— TASK REQUIREMENTS —
Find the line with "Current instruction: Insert" in the records below. Output exactly from there until after the line with "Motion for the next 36", without pictures.

— EXERCISE MATERIAL —
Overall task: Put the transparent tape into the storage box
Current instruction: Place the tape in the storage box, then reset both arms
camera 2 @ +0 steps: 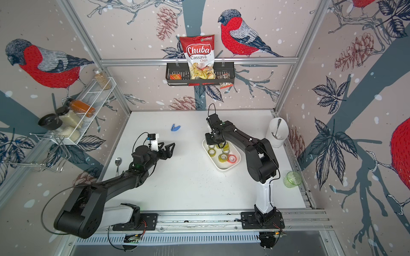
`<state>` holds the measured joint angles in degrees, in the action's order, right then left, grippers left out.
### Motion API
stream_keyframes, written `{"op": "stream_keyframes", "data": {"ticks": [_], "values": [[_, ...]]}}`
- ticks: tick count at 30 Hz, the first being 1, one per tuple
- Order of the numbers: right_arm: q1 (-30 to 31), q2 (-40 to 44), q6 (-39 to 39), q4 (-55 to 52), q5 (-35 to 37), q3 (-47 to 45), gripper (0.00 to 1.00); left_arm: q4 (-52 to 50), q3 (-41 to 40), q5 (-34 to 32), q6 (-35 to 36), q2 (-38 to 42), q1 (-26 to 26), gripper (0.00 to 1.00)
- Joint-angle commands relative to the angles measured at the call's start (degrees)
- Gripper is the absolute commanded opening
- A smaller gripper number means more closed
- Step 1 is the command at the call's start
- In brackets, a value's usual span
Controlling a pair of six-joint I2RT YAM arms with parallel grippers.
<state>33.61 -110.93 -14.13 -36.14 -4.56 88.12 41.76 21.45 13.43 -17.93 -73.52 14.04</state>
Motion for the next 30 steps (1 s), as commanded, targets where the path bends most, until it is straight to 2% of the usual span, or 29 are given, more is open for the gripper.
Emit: {"op": "stream_keyframes", "data": {"ticks": [1,4,6,8,9,19,22,26,30], "values": [[-0.9,4.4,-2.4,4.4,2.1,-2.9,0.27,2.4,-0.4,-0.9,1.4,1.2,-0.2,0.87],[-2.8,9.6,-2.6,10.1,2.9,-8.0,0.42,2.8,-0.7,-3.2,2.2,2.3,-0.2,0.89],[-4.5,13.1,-2.4,15.0,2.9,-12.2,0.58,1.7,0.0,-6.3,3.5,2.8,-0.2,0.93],[-6.4,16.2,-2.4,20.8,2.8,-16.4,0.80,-1.0,1.3,-9.9,4.7,3.4,-0.2,0.95],[-7.5,17.6,-2.4,23.4,2.8,-18.7,0.98,-1.9,1.6,-11.5,5.4,4.0,-0.2,0.96],[-17.0,29.4,-3.0,40.5,5.0,-37.7,1.00,-6.4,1.2,-32.2,10.8,10.0,-0.9,0.96],[-18.8,32.6,-2.7,43.4,4.8,-41.8,1.00,-8.2,0.9,-34.4,10.6,11.1,-2.3,0.95],[-21.1,34.6,-4.7,41.6,5.4,-44.1,0.98,-11.9,0.8,-39.1,9.7,11.7,-4.0,0.94],[-24.3,36.4,-4.9,44.5,4.9,-48.8,0.98,-7.3,-2.8,-40.2,14.2,12.4,-5.0,0.93]]}}
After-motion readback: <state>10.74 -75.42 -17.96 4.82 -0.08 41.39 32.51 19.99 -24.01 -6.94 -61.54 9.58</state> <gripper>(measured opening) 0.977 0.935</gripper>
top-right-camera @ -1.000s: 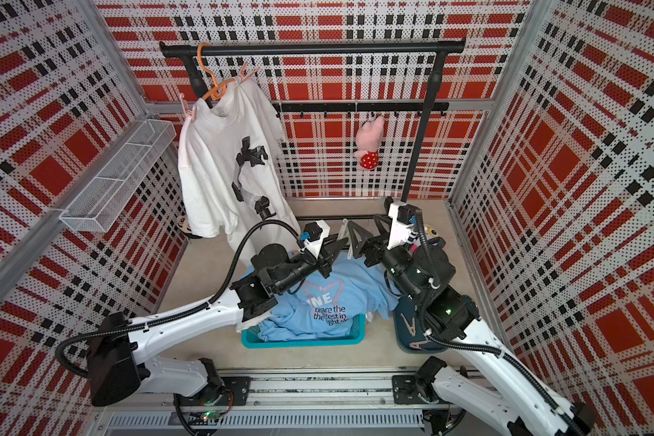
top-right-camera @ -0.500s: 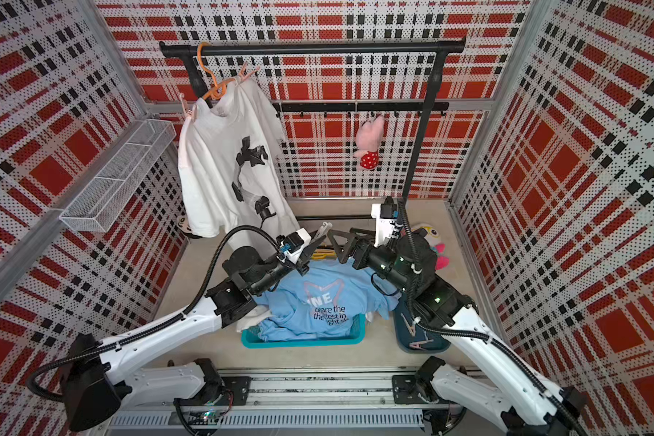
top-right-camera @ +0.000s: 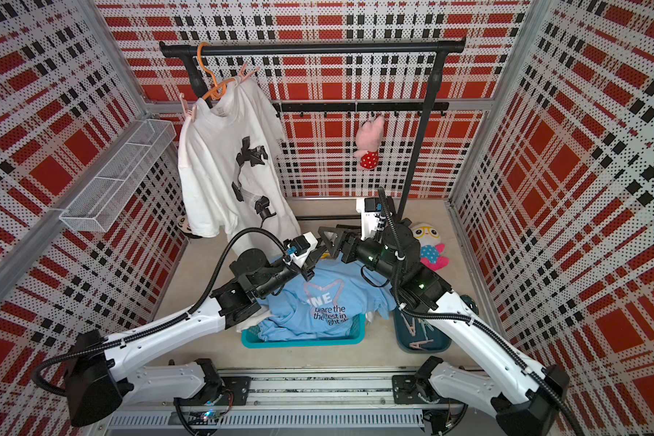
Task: Use clothespins to secure the t-shirt on both sides of the hanger
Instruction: Open the clothespin.
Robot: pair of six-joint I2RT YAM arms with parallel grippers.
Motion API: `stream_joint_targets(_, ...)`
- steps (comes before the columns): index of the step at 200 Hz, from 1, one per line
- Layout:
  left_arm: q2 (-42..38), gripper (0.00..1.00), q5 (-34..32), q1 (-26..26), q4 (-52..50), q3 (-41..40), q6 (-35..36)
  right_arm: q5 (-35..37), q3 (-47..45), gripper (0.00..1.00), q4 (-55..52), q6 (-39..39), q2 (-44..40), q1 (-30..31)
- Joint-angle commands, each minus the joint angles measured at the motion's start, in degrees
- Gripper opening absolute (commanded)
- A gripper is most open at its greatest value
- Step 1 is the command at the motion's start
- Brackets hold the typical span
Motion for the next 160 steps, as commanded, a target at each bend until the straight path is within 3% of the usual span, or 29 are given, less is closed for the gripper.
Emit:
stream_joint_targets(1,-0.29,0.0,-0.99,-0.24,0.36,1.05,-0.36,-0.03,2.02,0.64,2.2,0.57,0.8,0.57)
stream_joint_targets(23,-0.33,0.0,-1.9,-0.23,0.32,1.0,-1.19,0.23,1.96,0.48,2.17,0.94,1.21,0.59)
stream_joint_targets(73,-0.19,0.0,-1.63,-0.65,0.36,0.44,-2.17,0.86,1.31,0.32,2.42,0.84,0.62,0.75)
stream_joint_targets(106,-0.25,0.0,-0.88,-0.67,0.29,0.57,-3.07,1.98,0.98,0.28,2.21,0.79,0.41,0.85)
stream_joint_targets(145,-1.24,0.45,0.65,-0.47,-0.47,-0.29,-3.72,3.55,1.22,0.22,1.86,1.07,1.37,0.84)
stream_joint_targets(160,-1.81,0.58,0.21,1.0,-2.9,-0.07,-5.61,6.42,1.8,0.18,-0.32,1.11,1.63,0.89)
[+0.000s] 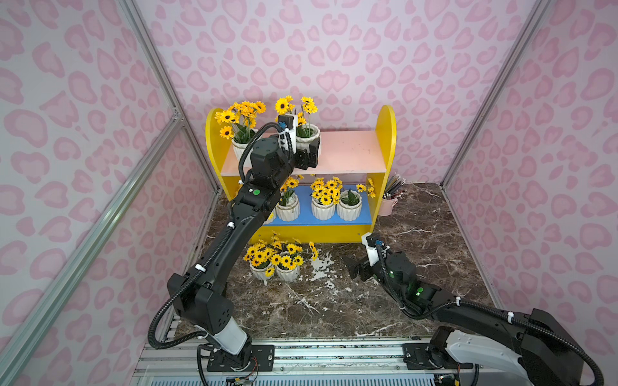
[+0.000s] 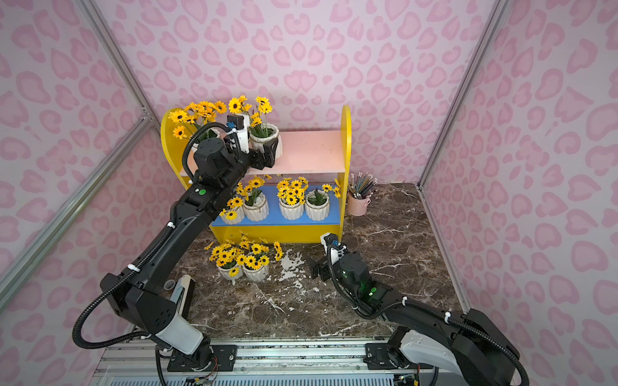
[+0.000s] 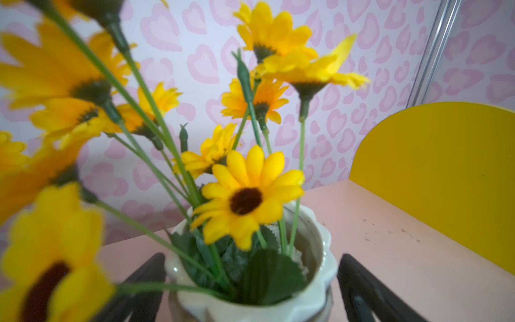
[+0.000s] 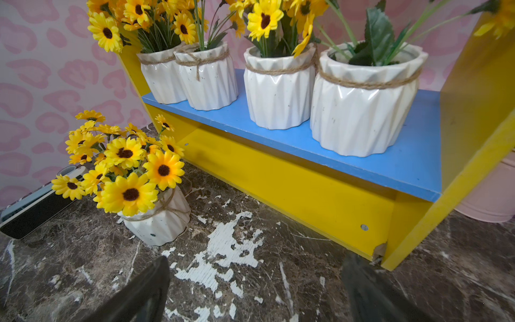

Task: Take the sunflower pots off the shelves
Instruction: Pick up the sunflower pot from the shelf.

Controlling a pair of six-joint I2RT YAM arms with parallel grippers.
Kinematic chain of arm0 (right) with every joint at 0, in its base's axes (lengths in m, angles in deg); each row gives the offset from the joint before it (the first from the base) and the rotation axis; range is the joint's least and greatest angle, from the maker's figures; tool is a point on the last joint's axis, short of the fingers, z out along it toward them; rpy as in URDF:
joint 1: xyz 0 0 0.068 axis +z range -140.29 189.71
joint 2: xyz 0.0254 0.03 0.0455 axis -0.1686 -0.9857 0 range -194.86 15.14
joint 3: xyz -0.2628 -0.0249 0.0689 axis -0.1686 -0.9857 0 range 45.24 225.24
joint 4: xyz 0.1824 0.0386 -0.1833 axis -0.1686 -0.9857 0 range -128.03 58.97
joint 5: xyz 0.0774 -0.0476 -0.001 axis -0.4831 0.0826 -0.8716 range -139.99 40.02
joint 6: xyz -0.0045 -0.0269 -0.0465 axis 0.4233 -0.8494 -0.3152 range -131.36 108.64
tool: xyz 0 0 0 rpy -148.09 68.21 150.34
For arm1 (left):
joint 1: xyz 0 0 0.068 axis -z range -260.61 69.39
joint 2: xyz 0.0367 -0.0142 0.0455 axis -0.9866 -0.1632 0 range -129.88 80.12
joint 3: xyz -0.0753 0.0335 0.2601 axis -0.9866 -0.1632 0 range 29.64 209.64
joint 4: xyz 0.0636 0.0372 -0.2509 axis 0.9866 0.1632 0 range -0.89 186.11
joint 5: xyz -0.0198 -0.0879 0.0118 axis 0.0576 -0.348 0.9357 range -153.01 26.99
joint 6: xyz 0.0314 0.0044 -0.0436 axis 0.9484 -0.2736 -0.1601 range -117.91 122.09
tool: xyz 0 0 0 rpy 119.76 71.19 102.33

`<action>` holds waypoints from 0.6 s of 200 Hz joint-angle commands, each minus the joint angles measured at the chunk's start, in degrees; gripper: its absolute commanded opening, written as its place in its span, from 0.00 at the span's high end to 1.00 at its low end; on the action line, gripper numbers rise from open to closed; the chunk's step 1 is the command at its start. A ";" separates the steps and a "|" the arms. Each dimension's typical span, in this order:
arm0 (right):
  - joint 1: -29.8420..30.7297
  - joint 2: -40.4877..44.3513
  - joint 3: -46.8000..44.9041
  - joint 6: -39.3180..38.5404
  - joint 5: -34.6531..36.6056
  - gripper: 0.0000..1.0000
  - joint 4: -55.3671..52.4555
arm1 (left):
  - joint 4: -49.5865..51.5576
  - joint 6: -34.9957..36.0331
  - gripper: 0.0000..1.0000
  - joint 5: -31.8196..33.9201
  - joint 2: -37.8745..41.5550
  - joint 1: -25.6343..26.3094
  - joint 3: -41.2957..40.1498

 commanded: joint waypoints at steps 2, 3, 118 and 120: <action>-0.06 0.03 0.20 0.08 -0.32 0.02 1.96 | -1.74 -0.01 0.02 1.76 -0.87 0.13 0.71; -0.05 0.06 0.22 0.08 -0.39 0.02 1.97 | -1.77 -0.03 0.02 1.78 -0.89 0.13 0.70; -0.34 0.53 -0.64 0.16 -1.11 0.02 1.91 | -7.33 0.89 0.02 -1.54 -1.45 0.31 -0.52; -0.36 0.53 -0.64 0.16 -1.08 0.02 1.92 | -7.33 0.91 0.02 -1.54 -1.49 0.31 -0.54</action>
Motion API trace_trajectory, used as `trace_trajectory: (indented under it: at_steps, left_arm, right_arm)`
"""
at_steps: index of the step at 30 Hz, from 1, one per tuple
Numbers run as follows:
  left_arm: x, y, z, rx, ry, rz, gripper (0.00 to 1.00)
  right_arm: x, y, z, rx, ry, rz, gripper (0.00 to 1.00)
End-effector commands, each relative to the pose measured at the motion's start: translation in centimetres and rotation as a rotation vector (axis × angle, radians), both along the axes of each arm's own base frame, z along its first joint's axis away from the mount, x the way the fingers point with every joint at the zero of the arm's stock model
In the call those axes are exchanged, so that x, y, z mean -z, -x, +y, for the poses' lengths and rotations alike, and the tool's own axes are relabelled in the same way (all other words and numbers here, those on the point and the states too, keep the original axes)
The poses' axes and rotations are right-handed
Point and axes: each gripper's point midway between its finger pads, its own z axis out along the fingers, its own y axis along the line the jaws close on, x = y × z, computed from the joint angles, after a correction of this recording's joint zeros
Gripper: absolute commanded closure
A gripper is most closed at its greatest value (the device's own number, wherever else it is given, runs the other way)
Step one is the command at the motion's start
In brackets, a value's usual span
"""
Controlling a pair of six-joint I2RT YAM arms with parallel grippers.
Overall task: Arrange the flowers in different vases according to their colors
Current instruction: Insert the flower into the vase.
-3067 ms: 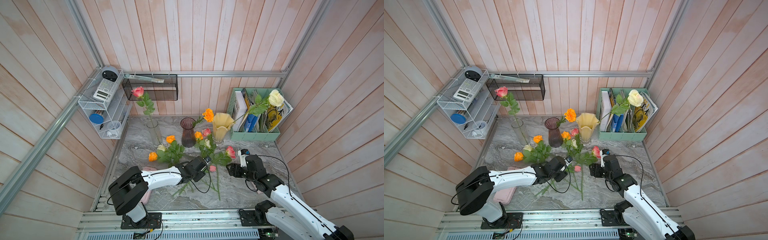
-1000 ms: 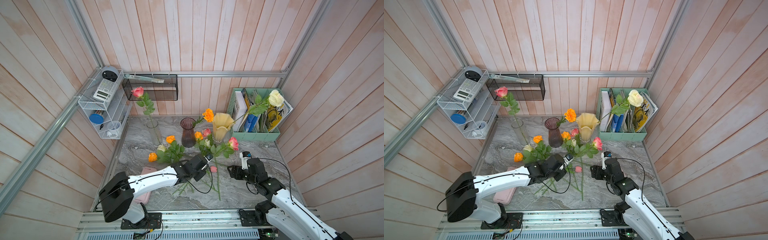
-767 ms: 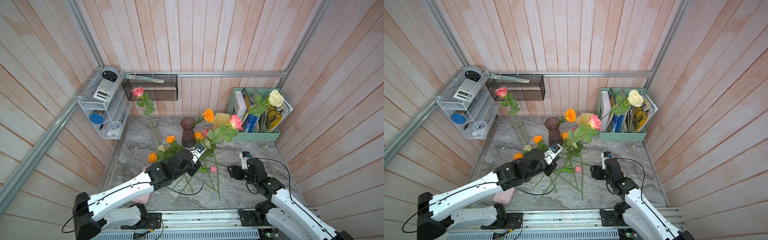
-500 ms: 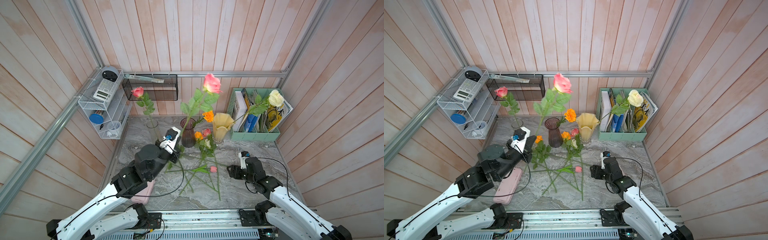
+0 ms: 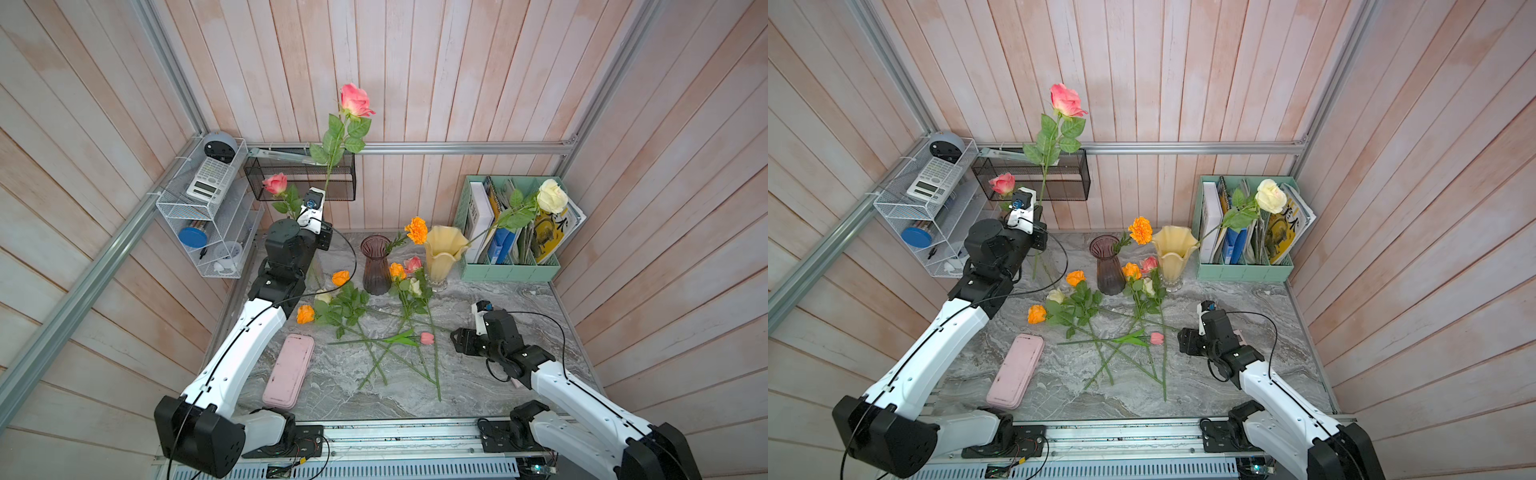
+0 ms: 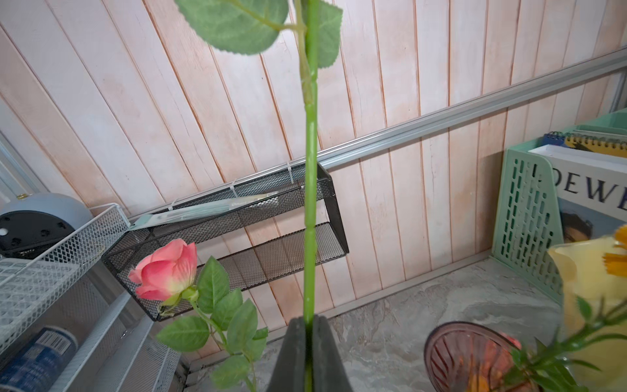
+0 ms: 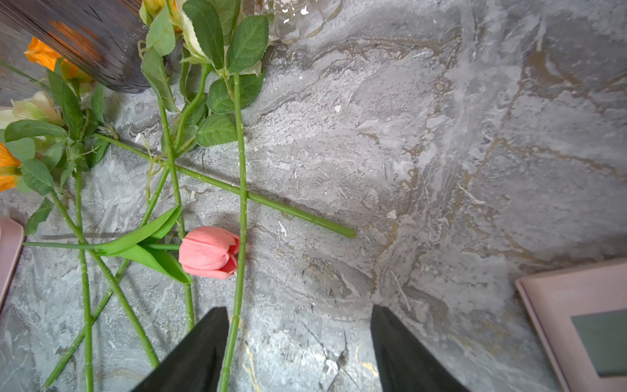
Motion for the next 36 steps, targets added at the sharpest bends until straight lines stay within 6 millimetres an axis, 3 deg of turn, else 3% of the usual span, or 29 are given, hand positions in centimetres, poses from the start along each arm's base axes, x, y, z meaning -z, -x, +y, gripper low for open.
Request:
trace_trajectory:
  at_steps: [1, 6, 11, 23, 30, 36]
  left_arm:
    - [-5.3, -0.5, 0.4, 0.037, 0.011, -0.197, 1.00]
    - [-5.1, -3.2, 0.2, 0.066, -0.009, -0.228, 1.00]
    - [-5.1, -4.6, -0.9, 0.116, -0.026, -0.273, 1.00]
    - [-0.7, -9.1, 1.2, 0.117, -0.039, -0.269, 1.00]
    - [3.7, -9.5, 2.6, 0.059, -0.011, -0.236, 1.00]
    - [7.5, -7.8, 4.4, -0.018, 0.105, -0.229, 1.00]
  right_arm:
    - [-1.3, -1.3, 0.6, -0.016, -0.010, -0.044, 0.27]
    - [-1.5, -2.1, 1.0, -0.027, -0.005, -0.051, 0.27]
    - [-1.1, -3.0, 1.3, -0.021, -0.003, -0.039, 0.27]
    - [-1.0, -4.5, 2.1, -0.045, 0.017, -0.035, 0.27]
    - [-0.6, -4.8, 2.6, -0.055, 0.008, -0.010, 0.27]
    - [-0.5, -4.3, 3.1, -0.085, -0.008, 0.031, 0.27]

— TASK RESPONSE —
Current instruction: Insert the flower into the vase.
-3067 ms: 
-1000 ms: 
-767 ms: 
-500 ms: 
+0 ms: 
+0 ms: 
+0 ms: 
Motion for the next 36 steps, targets added at the sharpest bends until straight lines stay within 6 millimetres an axis, 3 deg of turn, else 3% of the usual span, or 29 are given, hand positions in centimetres, poses from the start along each arm's base axes, x, y, z meaning -z, -x, +y, gripper low for open.

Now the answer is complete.